La IM Clinic Gender, una sezione della IM CLINIC di chirurgia estetica, si prende cura in modo specifico e approfondito delle persone trans che hanno deciso di sottoporsi a un trattamento di chirurgia plastica del viso, del corpo, del torace o dei genitali. Questo è un luogo dove i sogni si avverano, sostiene Maria Vittoria, un luogo di transizione, in cui tutto è pensato per accompagnare un percorso così complesso come la transizione di genere.


Nella clinica non esistono specchi interi, per non vedere riflesso un corpo che non ti appartiene


Nella clinica, per esempio, non esistono specchi interi, mi fa notare lei, nessuna superficie in cui riflettere un corpo che non ti appartiene e questo dettaglio è pensato apposta per le persone trans. Maria Vittoria ha stretto amicizia con le infermiere Maria e Marta, con cui è rimasta in contatto dall’anno precedente. Da loro non si è mai sentita trattata da paziente, ma da ragazza, bambina impaurita, amica. Loro hanno sempre visto la vera lei, ancora prima che, in quello stesso luogo, la facessero nascere.

Quando è tornata a casa, dopo la prima operazione, molto dolorante ma altrettanto felice, ha riletto la lettera che la Maria Vittoria del passato aveva scritto a quella del futuro: «Grazie per non aver mai mollato» scriveva a se stessa, «e per aver reso la Vittoria di oggi quella che spera di essere: forte, sicura, femmina. Grazie per aver sognato e per aver saputo aspettare. Grazie a quella bambina che, soffiando sulle candeline blu, ha sempre espresso un solo desiderio, quello di rinascere donna: ce l’abbiamo fatta!».
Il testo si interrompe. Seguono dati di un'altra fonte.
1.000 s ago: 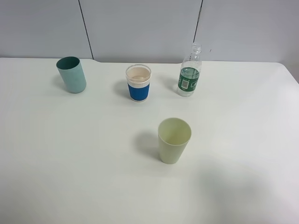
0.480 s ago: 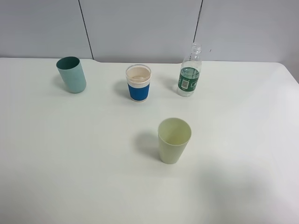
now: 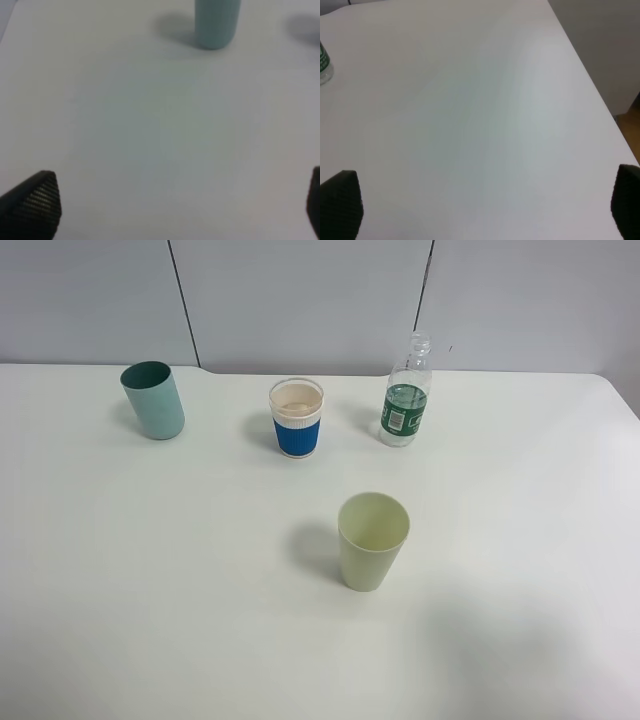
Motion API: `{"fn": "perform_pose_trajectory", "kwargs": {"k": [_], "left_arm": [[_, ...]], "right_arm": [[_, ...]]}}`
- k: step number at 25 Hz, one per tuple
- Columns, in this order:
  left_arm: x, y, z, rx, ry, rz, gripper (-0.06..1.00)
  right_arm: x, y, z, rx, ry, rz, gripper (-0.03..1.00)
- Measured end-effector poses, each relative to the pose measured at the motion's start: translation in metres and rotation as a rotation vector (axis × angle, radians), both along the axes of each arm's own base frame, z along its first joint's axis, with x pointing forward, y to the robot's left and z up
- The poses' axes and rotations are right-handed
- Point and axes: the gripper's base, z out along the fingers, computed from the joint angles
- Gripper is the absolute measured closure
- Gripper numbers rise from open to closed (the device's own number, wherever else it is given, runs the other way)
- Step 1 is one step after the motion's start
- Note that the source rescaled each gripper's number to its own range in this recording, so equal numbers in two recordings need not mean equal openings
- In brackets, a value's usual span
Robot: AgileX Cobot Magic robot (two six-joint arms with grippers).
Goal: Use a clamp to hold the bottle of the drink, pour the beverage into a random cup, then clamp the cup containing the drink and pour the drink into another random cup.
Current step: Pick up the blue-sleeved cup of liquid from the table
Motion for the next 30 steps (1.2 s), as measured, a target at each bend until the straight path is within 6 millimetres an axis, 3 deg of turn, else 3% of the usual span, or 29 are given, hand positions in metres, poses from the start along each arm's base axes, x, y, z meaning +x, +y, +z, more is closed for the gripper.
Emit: {"fn": "perform_pose_trajectory", "kwargs": {"k": [22, 25, 30], "left_arm": [[0.000, 0.000, 0.006, -0.013, -0.048, 0.002, -0.06], [0.007, -0.001, 0.017, -0.019, -0.085, -0.001, -0.06], [0.036, -0.004, 0.023, -0.003, -0.028, -0.010, -0.06]], "right_arm": [[0.000, 0.000, 0.000, 0.000, 0.000, 0.000, -0.03], [0.000, 0.000, 0.000, 0.000, 0.000, 0.000, -0.03], [0.000, 0.000, 0.000, 0.000, 0.000, 0.000, -0.03]]}}
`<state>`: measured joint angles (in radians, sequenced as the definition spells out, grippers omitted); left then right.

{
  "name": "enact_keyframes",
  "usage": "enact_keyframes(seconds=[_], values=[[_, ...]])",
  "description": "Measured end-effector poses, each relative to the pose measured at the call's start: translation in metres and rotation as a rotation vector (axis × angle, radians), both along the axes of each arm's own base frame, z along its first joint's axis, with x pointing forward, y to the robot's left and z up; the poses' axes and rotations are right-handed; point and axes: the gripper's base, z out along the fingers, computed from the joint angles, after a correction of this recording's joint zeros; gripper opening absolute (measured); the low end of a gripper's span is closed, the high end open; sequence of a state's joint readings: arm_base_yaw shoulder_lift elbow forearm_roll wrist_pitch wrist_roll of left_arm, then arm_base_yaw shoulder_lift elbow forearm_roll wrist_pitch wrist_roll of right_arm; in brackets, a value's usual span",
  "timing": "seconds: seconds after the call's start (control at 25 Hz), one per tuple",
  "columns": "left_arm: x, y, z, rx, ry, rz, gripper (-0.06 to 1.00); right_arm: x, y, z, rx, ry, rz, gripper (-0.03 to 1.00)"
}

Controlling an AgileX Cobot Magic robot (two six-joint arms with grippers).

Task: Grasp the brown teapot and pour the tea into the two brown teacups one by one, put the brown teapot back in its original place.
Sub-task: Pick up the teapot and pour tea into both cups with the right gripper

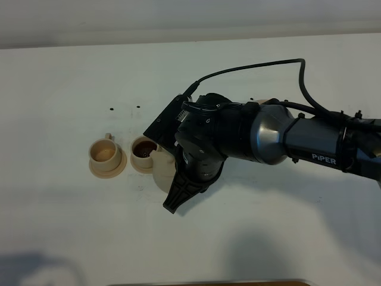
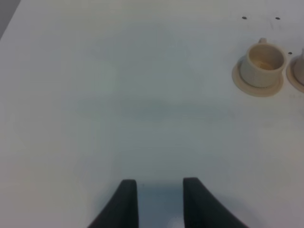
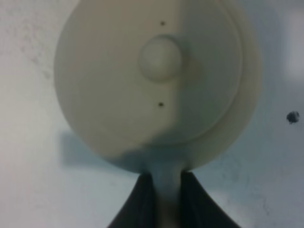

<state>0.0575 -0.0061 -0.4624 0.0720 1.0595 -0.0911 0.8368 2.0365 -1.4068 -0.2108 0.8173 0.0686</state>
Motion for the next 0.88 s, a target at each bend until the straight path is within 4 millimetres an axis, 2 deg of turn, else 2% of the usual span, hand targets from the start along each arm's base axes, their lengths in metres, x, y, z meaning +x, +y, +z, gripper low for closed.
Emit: enact_keyframes(seconds=[0.12, 0.44, 0.68, 0.88], values=[[0.0, 0.0, 0.0, 0.0, 0.0, 0.0, 0.3, -0.001, -0.002, 0.006, -0.002, -0.008, 0.002, 0.09], [0.0, 0.0, 0.0, 0.0, 0.0, 0.0, 0.3, 0.003, -0.008, 0.048, -0.031, -0.111, 0.054, 0.09], [0.0, 0.0, 0.0, 0.0, 0.0, 0.0, 0.3, 0.004, -0.001, 0.058, -0.092, -0.174, 0.244, 0.09], [0.0, 0.0, 0.0, 0.0, 0.0, 0.0, 0.3, 0.001, 0.008, 0.062, -0.085, -0.218, 0.333, 0.09]])
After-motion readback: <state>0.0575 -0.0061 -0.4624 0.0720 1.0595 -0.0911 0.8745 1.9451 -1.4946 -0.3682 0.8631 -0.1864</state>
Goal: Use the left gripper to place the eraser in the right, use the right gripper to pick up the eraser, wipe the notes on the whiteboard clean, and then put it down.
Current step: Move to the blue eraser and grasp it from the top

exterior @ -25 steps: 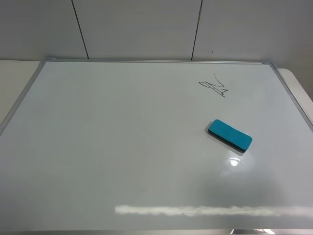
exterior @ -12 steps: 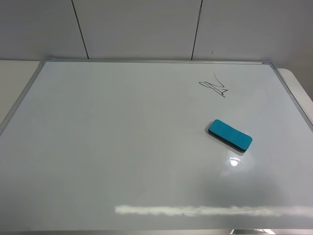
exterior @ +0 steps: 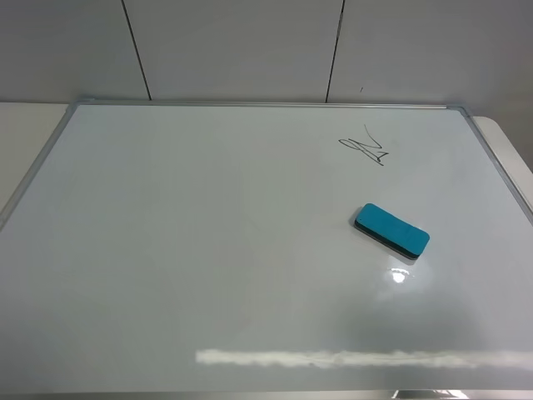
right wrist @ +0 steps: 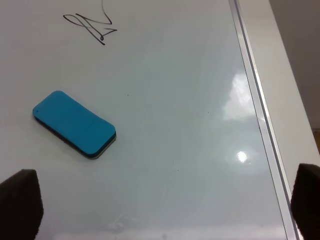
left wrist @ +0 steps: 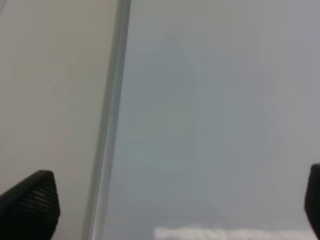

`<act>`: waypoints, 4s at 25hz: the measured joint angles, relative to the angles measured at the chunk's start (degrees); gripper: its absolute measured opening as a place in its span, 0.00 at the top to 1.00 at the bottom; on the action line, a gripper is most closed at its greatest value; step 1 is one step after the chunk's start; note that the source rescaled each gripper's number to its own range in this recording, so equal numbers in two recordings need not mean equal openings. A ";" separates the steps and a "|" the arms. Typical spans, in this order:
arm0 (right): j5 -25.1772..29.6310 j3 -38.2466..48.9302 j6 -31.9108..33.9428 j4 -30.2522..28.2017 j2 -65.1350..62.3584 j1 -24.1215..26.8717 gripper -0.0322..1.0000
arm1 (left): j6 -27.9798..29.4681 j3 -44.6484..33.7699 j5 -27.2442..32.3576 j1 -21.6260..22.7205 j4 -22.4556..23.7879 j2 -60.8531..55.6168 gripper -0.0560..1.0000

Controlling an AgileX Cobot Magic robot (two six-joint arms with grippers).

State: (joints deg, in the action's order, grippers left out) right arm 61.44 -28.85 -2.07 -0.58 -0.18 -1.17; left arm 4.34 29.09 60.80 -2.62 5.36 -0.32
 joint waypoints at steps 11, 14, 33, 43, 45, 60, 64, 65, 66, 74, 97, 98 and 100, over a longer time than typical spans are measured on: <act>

* Colonvaginoplastica: operazione di riassegnazione di sesso.
** La disforia di genere, ovvero il non riconoscersi nel genere associato alla nascita, non è una patologia psichiatrica, come si riteneva ufficialmente fino al 2013, quando l’American psychiatric association ha rimosso la terminologia “disturbo dell’identità di genere” dal Dsm (il suo manuale diagnostico e statistico dei disturbi mentali) per sostituirlo con l’espressione “disforia di genere”, chiarendo che di per sé non è un disturbo mentale. Questo termine descrive meglio il disagio sperimentato dalle persone trans e può facilitare l’accesso alle cure psichiatriche, ormonali e chirurgiche che si potrebbero desiderare.

Diana Bagnoli, autrice di questo servizio, è impegnata da oltre un anno in un ampio progetto sulla disforia di genere a Napoli.